TASK INSTRUCTIONS: Provide only the number of lines in the listing that contain the string "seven".
===== TASK MATERIAL
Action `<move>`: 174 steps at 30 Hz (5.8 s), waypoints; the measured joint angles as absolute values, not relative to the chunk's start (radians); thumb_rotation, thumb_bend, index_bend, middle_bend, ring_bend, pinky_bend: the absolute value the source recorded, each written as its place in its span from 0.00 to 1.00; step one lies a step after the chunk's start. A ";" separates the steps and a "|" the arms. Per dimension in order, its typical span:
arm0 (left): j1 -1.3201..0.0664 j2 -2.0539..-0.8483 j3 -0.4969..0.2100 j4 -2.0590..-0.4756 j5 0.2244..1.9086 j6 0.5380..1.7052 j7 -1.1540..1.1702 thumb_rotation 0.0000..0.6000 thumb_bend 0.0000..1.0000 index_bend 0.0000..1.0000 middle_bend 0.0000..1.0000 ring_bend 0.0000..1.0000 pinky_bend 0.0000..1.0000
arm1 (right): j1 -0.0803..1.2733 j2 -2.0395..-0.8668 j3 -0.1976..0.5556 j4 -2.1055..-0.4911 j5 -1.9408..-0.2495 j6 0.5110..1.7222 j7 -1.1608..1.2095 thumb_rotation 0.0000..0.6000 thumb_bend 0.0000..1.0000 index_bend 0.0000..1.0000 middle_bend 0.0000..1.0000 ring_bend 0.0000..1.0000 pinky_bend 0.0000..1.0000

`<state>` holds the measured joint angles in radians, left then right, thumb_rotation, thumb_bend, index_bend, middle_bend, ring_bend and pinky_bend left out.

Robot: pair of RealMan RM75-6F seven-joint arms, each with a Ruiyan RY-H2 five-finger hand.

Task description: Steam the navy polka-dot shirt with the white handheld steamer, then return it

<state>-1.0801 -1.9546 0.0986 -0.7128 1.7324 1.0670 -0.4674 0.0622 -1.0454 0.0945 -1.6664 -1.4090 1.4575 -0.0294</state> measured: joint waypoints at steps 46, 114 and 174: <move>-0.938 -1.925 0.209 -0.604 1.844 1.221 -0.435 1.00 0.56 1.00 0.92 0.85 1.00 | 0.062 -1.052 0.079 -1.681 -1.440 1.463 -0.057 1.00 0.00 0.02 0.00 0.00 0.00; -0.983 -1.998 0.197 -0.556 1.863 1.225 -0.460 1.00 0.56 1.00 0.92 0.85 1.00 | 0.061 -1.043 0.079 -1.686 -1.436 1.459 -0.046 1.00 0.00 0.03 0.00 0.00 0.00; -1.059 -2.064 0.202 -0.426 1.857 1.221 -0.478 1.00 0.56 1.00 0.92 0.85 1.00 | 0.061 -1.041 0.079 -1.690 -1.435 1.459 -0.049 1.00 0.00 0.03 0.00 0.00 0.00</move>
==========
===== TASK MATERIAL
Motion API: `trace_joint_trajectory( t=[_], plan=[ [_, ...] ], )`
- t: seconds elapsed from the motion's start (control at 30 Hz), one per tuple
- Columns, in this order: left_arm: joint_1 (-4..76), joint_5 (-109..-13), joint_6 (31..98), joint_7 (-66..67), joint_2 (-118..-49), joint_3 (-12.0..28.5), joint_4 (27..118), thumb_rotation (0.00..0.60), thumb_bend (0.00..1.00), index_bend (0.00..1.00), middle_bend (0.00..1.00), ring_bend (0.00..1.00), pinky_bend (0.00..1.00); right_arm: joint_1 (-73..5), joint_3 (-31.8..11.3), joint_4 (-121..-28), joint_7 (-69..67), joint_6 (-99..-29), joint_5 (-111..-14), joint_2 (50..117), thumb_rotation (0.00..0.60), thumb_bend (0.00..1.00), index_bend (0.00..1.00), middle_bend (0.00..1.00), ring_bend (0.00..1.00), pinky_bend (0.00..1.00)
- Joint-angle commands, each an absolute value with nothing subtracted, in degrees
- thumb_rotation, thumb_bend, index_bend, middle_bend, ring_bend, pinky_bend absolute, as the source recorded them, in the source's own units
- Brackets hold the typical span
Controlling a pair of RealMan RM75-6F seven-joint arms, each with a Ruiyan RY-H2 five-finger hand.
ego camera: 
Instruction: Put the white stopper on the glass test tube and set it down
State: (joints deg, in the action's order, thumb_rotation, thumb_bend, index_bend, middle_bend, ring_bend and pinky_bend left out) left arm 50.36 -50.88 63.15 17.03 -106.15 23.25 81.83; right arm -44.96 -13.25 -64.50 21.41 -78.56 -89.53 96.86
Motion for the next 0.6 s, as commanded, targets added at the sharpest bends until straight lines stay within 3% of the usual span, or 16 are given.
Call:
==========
ANSWER BELOW: 2